Like Romania and many other countries, Norway has incorporated the UN Convention on the Rights of the Child into national legislation, and the Convention is given priority through the Human Rights Act. That means that all children are accorded equal rights regardless of gender, culture, socio-economic status, nationality, religion or residential status. The key principle of “the best interest of the child” is enshrined in the Norwegian Constitution, section 104. We have also recently ratified the Hague Convention 1996 on parental responsibility and protection of children which enters into force on July 1st, 2016. 

In accordance with international law and national legislation, the best interest of the child is always the primary concern of the Norwegian child welfare services. The rights, responsibilities and obligations of parents are also considered. Family ties and continuity in the child’s upbringing are very important principles. The underlying assumption is that children should grow up with their parents. 

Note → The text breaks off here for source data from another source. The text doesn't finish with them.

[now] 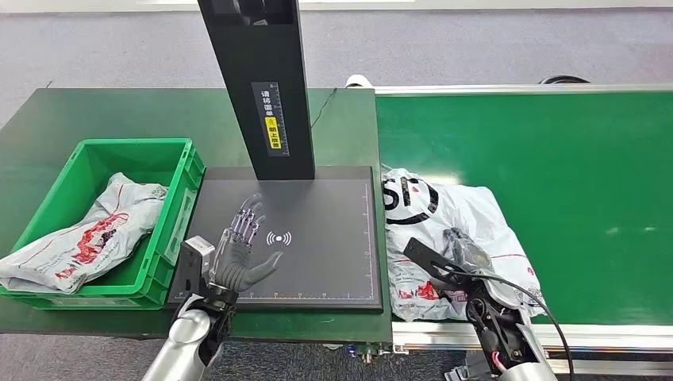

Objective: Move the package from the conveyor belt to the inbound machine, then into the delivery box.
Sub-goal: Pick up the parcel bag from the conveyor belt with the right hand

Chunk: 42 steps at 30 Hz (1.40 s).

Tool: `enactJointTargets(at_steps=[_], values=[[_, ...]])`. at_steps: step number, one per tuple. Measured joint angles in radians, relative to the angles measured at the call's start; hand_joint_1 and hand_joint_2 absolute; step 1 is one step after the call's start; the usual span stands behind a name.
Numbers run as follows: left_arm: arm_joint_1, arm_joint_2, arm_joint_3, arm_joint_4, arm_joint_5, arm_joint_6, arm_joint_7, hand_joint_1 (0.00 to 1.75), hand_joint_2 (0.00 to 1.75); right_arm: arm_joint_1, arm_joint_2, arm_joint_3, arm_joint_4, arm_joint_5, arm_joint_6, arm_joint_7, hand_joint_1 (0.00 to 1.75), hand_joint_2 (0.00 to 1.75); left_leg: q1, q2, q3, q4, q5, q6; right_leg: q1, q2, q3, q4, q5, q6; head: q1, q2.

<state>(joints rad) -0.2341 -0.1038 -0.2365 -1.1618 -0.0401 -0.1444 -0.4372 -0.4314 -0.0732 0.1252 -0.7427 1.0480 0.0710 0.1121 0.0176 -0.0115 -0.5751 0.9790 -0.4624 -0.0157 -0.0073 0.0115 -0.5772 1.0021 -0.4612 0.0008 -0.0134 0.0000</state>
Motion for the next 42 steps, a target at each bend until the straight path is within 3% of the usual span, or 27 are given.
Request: enactJointTargets(at_steps=[2,6,7,35,37,42], values=[[0.000,-0.002,0.000,0.001,0.000,0.003,0.006,0.00,1.75,-0.018,-0.002,-0.004,0.029,0.010,0.000,0.018,0.00,1.75,0.000,0.000,0.000,0.000,0.000,0.000,0.000,0.000,0.000,0.000,0.000,0.000,0.000,0.000],[0.000,-0.003,0.000,0.001,0.000,0.006,0.009,0.00,1.75,-0.036,-0.002,-0.007,0.062,0.010,0.019,0.010,1.68,1.75,0.000,0.000,0.000,0.000,0.000,0.000,0.000,0.000,0.001,0.000,0.000,0.000,0.000,0.000],[0.000,-0.003,0.000,0.001,0.000,0.006,0.009,0.00,1.75,-0.039,-0.002,-0.008,0.068,0.008,0.025,0.004,1.75,1.75,0.000,0.000,0.000,0.000,0.000,0.000,0.000,0.000,0.001,0.000,0.000,0.000,0.000,0.000],[0.007,-0.002,0.000,0.000,0.006,0.004,0.018,0.00,1.75,-0.050,-0.002,-0.010,0.083,-0.014,0.019,-0.071,1.75,1.75,0.000,0.000,0.001,0.000,0.000,0.000,0.000,0.000,0.002,0.000,0.000,0.000,0.000,0.000],[0.013,-0.001,0.000,-0.005,0.007,0.004,0.017,0.00,1.75,-0.045,-0.001,-0.009,0.078,-0.025,-0.028,-0.095,1.75,1.75,0.000,0.000,0.001,0.000,0.000,0.000,0.000,0.000,0.002,0.000,0.000,0.000,0.000,0.000],[0.060,0.006,0.008,-0.053,0.011,0.009,0.011,0.00,1.75,-0.008,0.022,-0.049,-0.031,-0.160,-0.284,-0.211,1.75,1.75,0.000,0.000,0.000,0.000,0.000,0.000,0.000,0.000,0.000,0.000,0.000,0.000,0.000,0.000]])
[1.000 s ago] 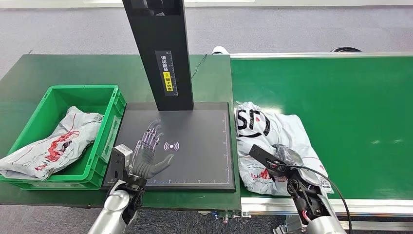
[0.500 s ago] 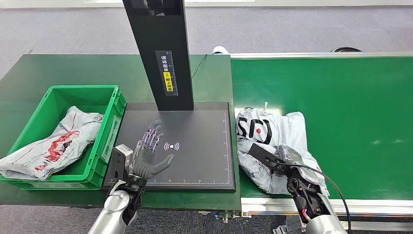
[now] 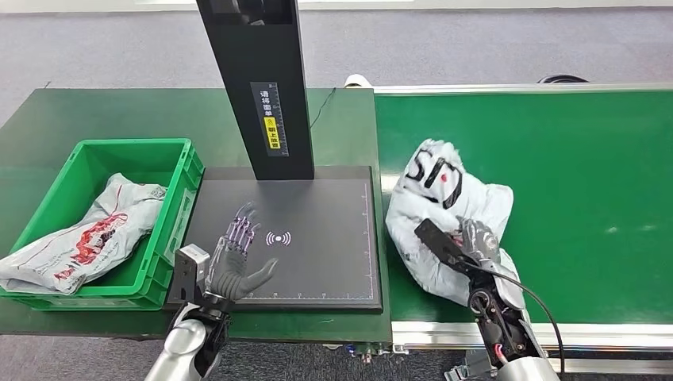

The main objective of the child welfare services is therefore to assist children and families that are struggling. In fact, the majority of the cases are voluntarily assistive measures for children and families in the home, for example, advice and guidance on parental practices, kindergarten, counselling, financial aid, etc.  

However, there are exceptions. Sometimes a child may have to be placed outside the home, either as an emergency measure or through a care order. Only a County Social Welfare Board or the Court may issue a care order, not the child welfare service. These are independent and impartial decision-making authorities led by judges. A care order can only be issued if a child has been subject to serious neglect, maltreatment or abuse. The care order must also be necessary and in the child's best interest. A family’s religious beliefs are never valid reason for removing a child from its parents, but violence could be. Corporal punishment is against the law in Norway. 

Placing a child outside the home without the parents’ consent is always a measure of last resort. It is worth noting that a recent Council of Europe report shows that Norway is in the low range of countries with respect to the number of children in alternative care. 

Of course, no system is perfect. That is why the Norwegian child welfare system has built in checks and balances to make sure allegations of wrongdoing are investigated. If the allegations are found to be correct, sanctions will be implemented. 

In care order cases parents are entitled to a due process, including a lawyer paid for by the government, the right to be heard and the right to appeal the decision of the County Social Welfare Board to the Courts. Parents can once a year file for a revocation of the care order. 

In December 2015, the Norwegian Ministry of Children, Equality and Social Inclusion sent new guidelines to the municipalities on how to handle child welfare cases when children have ties to other countries. The circular makes it clear that the child welfare service must always try to contact the child's family abroad before initiating a care order case. 

The Norwegian Ministry of Children, Equality and Social Inclusion is responsible for general child welfare policy, but individual child welfare cases are handled by local child welfare services in the municipalities and through the Norwegian legal system. Pressure from national politicians, outside governments, local or international campaigners will have no bearing on an individual case.

Child welfare cases deal with the most private and painful moments of family life. Strict confidentiality regulations prohibit the child welfare services from disclosing any details to the public. The complexity of these cases is therefore seldom grasped. Out of respect for the children’s right to privacy, we should all refrain from passing judgement when we do not possess the whole truth.